__EXERCISE PROMPT__:
When the line containing "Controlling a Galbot" appears in the listing below, set it down along with each later line through the end, exactly as written, and nothing before it.

__AVAILABLE DATA__:
□ □ □ □ □ □ □

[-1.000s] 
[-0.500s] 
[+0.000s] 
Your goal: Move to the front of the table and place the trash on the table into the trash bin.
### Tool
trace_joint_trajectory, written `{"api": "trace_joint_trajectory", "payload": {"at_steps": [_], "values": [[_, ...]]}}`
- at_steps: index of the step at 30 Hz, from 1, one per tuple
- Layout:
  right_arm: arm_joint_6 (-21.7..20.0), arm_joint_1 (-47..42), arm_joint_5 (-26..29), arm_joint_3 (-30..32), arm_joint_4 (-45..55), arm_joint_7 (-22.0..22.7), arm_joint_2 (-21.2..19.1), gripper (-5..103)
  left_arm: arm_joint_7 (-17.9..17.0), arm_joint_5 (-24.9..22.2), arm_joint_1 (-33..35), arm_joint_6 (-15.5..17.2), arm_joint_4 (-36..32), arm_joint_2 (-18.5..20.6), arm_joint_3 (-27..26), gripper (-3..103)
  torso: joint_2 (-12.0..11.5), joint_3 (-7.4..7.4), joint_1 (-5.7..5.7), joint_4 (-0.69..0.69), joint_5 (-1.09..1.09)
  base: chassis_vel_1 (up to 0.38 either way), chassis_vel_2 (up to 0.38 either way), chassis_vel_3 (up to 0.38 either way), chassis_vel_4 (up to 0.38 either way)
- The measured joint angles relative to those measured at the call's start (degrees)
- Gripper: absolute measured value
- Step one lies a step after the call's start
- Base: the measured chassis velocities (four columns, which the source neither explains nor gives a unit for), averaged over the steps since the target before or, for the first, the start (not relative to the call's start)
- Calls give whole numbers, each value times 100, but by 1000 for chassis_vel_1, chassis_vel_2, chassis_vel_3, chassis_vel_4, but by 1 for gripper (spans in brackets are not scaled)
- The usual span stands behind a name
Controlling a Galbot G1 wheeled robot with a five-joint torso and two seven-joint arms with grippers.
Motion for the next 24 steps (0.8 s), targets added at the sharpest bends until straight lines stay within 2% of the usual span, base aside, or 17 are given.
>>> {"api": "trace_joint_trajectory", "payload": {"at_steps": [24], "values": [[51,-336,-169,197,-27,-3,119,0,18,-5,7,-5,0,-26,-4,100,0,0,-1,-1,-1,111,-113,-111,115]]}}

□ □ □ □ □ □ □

__WRITTEN ANSWER__:
Controlling a Galbot G1 wheeled robot with a five-joint torso and two seven-joint arms with grippers.
Motion for the next 24 steps (0.8 s), targets added at the sharpest bends until straight lines stay within 2% of the usual span, base aside, or 17 are given.
>>> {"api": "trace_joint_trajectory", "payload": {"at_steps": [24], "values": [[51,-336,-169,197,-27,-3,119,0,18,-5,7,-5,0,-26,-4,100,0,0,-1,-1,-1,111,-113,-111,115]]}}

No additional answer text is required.